Below are a few links talking about the Apple Silicon M1.

mrfabulous1

vahuja4 · February 25, 2021, 4:16am

@jamesp, @gunturhakim - thank you for your reply! Good to know that we can train fastai models on an M1 without any issues. Could you also comment on the training speed? Is it very slow as compared to google colab? Thank you!

jamesp · February 25, 2021, 4:20am

It doesn’t use the GPU. So you can design models locally, but I wouldn’t try to train them locally because of how slow it would be.

tcapelle · July 1, 2021, 9:59am

@ducha-aiki is playing with the M1 macbook and pytorch, he has made some progress!

idraja · July 1, 2021, 11:57am

The M1 GPU does not work with CUDA code.

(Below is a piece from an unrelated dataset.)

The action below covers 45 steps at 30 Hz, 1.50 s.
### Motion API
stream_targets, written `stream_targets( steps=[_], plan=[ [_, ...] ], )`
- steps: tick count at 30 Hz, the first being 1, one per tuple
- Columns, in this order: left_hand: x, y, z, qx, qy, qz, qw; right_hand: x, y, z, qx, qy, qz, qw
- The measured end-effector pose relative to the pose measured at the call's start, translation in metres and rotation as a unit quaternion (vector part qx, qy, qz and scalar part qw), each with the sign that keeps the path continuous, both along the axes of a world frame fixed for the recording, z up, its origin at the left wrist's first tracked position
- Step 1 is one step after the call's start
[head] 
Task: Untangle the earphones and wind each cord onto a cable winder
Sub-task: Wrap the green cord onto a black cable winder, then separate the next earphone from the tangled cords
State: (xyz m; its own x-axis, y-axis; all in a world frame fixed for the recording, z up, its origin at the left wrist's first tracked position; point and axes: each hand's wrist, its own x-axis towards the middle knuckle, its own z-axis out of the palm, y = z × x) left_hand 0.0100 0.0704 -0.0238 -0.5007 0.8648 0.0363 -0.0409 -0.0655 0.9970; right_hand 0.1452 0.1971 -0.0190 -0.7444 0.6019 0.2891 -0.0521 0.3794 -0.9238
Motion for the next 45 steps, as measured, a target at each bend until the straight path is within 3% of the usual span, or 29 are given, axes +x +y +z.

Therefore your training code for fastai / pytorch will be done on the CPU. If you want to use the GPU you’ll have to use one of Apple’s tools, like CoreML or CreateML.

The following is run from the M1 I’m typing on now:

[ins] In [1]: import torch
[ins] In [2]: torch.cuda.is_available()
Out[2]: False
[ins] In [5]: torch.cuda.get_device_name()
---------------------------------------------------------------------------
AssertionError                            Traceback (most recent call last)
<ipython-input-5-7c4a4a7ea8b8> in <module>
----> 1 torch.cuda.get_device_name()

~/nbs/venv/lib/python3.7/site-packages/torch/cuda/__init__.py in get_device_name(device)
    274         str: the name of the device
    275     """
--> 276     return get_device_properties(device).name
    277
    278

~/nbs/venv/lib/python3.7/site-packages/torch/cuda/__init__.py in get_device_properties(device)
    304         _CudaDeviceProperties: the properties of the device
    305     """
--> 306     _lazy_init()  # will define _get_device_properties
    307     device = _get_device_index(device, optional=True)
    308     if device < 0 or device >= device_count():

~/nbs/venv/lib/python3.7/site-packages/torch/cuda/__init__.py in _lazy_init()
    162                 "multiprocessing, you must use the 'spawn' start method")
    163         if not hasattr(torch._C, '_cuda_getDeviceCount'):
--> 164             raise AssertionError("Torch not compiled with CUDA enabled")
    165         if _cudart is None:
    166             raise AssertionError(

AssertionError: Torch not compiled with CUDA enabled

ducha-aiki · July 1, 2021, 12:54pm

Yes, but no training, no GPU usage, inference and tutorial writing only.
Here is speed test:

A I have benchmarked the CPU speed of (patch extraction + HardNet, 3206 descriptors) on x86 (Rosetta) and arm64(native) with kornia

native: 3.46 s
x86: 7.78 s

Baselines:
Colab CPU: 6.43 s
Colab GPU: 141 ms

So, while it is nice and fast for CPU, it is nowhere near any GPU performance.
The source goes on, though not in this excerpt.